とは言っても、座席の前方には泥門の仲間たちしか座っていない。まだ誰か起きてるかな、とも思ったがモン太も栗田たちもさすがに熟睡しているようだ。
そういえば、あの人はどうなんだろう。
デビルバッツの司令塔。悪魔のクオーターバック。セナをアメフトの世界に引っ張り込んだ張本人…。
「あの人も、眠ったりするのかな…」
人間(多分)なのだから当たり前だが、そういう平凡な行為とあの悪魔のような姿とがとても結びつかない。
「…寝顔とか、ちょっと見てみたいかも」
「おい」
「うわあああっ!!」
突然声を掛けられ、セナは思わず絶叫していた。
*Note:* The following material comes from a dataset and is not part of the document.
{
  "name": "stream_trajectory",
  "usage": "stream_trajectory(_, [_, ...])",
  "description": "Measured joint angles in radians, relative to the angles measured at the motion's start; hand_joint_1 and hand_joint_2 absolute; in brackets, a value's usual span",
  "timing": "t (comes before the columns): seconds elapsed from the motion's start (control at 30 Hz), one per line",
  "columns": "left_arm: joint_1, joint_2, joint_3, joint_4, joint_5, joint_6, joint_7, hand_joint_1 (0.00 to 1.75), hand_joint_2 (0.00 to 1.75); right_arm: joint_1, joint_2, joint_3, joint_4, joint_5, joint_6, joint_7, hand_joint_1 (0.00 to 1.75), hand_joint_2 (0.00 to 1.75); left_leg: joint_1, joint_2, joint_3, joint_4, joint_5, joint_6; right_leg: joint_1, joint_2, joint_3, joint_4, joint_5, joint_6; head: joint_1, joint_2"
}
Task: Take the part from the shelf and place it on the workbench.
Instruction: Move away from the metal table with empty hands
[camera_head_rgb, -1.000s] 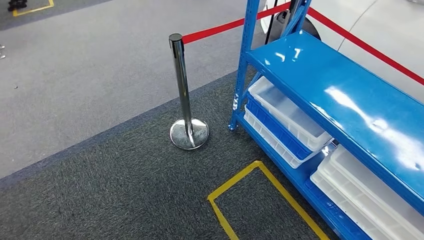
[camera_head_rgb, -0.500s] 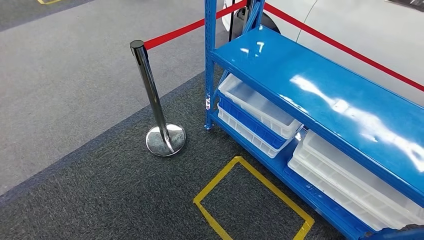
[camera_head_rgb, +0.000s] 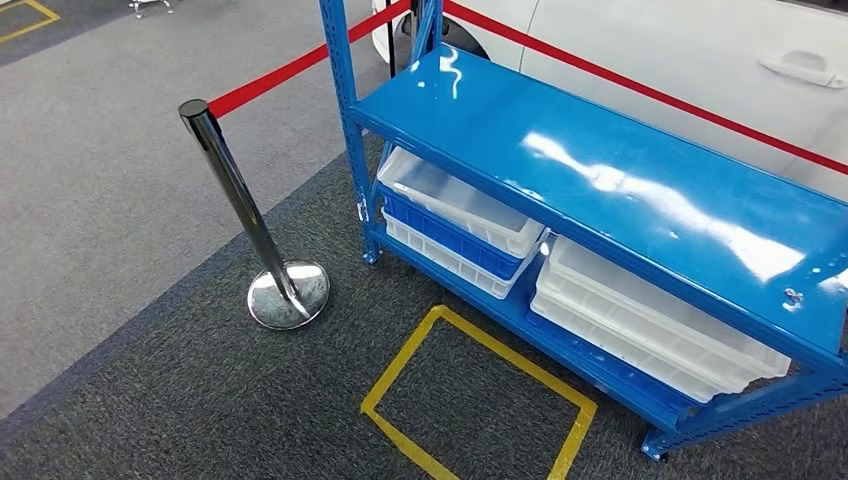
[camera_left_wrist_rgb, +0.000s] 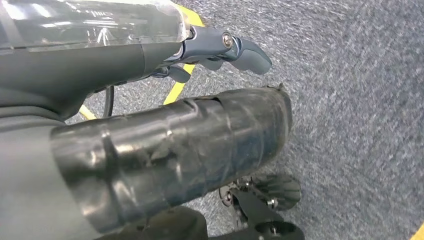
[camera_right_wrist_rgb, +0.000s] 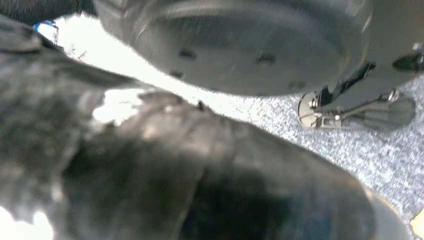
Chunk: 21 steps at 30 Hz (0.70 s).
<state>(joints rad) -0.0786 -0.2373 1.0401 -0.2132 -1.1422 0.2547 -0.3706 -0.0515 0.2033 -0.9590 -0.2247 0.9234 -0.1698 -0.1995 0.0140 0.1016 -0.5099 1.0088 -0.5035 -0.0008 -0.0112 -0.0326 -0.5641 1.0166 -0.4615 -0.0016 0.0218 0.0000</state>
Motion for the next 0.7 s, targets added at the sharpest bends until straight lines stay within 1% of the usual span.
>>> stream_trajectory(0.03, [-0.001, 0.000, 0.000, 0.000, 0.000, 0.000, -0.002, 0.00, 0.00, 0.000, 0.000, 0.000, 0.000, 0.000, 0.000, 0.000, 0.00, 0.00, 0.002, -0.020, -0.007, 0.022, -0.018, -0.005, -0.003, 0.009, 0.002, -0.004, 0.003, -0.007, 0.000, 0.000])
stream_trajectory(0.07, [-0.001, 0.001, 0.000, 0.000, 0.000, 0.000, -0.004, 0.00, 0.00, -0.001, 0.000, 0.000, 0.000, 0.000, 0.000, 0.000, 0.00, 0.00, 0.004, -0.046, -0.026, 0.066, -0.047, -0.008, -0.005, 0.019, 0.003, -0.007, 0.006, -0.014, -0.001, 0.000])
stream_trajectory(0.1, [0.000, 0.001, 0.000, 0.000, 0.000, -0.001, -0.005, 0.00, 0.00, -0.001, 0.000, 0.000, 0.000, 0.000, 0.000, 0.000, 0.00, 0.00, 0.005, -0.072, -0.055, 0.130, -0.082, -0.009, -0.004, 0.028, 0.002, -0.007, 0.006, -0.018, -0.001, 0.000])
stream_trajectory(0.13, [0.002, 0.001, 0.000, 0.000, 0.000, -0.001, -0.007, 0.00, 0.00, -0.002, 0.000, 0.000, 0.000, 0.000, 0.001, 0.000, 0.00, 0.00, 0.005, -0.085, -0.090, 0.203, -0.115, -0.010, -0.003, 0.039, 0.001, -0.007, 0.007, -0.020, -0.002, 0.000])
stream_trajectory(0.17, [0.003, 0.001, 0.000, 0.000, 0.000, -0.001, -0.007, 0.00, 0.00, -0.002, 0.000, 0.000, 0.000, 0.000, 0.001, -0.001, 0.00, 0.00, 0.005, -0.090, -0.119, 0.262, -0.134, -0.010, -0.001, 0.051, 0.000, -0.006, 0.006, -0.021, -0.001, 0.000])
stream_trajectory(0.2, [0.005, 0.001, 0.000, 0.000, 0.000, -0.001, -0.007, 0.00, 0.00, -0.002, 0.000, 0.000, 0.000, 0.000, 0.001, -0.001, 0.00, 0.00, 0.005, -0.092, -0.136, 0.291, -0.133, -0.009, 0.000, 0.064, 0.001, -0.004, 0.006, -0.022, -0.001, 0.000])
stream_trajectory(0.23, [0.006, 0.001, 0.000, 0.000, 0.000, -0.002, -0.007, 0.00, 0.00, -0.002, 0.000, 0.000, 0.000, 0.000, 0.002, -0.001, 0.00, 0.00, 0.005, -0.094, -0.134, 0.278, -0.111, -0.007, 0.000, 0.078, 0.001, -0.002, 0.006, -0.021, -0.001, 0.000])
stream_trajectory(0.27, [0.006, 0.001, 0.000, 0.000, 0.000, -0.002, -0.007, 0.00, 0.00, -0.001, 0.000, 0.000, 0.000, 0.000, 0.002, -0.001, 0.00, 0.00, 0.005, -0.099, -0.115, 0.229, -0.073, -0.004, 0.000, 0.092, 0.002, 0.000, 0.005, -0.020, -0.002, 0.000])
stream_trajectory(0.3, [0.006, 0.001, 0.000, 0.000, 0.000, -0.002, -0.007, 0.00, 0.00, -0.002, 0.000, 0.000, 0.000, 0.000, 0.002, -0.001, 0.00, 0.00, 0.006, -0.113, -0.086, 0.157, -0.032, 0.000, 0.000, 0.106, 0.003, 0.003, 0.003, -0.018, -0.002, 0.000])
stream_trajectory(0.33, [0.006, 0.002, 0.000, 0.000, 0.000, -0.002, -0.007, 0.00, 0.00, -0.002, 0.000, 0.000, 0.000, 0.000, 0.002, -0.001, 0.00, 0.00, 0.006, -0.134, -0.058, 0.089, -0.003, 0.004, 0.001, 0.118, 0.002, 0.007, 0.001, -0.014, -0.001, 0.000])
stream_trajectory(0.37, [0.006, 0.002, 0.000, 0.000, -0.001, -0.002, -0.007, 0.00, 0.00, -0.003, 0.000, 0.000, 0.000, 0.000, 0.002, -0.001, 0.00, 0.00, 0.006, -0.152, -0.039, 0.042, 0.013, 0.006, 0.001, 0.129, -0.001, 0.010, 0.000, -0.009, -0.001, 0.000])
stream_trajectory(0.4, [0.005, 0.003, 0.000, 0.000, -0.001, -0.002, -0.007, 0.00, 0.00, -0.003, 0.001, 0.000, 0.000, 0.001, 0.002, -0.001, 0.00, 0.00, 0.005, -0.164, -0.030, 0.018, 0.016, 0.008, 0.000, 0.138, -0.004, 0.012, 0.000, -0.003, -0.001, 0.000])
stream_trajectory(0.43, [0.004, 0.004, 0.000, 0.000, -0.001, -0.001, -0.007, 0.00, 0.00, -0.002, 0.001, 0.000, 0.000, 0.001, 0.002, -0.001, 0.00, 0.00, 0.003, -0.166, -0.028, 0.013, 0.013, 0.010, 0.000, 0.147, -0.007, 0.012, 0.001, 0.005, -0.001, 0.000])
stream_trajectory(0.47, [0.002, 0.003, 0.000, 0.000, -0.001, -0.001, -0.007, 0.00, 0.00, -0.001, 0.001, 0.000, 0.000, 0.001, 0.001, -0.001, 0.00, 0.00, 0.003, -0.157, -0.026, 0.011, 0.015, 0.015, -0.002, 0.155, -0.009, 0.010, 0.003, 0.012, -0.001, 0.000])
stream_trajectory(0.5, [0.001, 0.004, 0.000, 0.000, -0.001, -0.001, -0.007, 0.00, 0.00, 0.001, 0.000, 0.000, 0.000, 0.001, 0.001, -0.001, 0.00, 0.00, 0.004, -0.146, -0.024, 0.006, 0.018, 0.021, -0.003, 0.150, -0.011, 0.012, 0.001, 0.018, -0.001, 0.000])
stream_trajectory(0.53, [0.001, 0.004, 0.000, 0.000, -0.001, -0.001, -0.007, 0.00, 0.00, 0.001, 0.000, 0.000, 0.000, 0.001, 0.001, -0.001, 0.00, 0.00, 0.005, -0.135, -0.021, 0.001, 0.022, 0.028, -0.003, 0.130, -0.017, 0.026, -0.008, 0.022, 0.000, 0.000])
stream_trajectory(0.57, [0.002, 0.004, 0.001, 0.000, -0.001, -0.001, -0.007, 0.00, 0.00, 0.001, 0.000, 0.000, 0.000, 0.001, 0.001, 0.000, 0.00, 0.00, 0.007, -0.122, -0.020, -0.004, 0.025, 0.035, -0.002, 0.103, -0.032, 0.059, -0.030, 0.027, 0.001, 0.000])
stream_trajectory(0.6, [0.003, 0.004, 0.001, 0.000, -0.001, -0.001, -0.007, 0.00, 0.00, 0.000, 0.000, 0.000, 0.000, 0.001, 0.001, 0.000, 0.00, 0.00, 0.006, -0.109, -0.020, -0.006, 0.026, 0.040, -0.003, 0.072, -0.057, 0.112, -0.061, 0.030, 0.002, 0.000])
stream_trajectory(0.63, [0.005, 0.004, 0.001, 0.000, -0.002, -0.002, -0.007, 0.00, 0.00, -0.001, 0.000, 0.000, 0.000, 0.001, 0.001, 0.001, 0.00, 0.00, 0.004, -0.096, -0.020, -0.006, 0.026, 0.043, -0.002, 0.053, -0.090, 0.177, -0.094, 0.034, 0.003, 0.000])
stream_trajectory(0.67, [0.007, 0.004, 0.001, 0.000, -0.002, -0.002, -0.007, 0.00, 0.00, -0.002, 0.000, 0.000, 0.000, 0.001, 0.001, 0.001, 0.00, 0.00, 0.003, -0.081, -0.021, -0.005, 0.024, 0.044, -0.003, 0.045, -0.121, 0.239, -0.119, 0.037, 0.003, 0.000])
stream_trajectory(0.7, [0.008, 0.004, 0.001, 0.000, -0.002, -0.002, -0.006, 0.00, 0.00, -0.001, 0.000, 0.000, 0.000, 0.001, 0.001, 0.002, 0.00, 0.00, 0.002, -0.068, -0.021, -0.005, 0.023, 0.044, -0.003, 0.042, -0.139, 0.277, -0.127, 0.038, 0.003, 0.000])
慌てて口を押さえ、みんなの様子を窺うが、目を覚ました者はいないようだ。
っていうかこの場合、それはかなりピンチなんじゃ…。
「ウルセーぞ、糞チビ」
覚悟を決めて恐る恐る振り返ると、目つきの悪すぎる長身の男がじろっとセナを見下ろしている。気のせいか、いつもより数倍眼光が鋭く、機嫌が悪い。
「…ご、ごめんなさ…」
「……」
なぜだか分からないが、ヒル魔は怒っているらしい。そう思った途端、つい謝罪の言葉が口を突いて出た。これも長年培われたパシリ魂の賜物かと思うと、ほとほと情けない。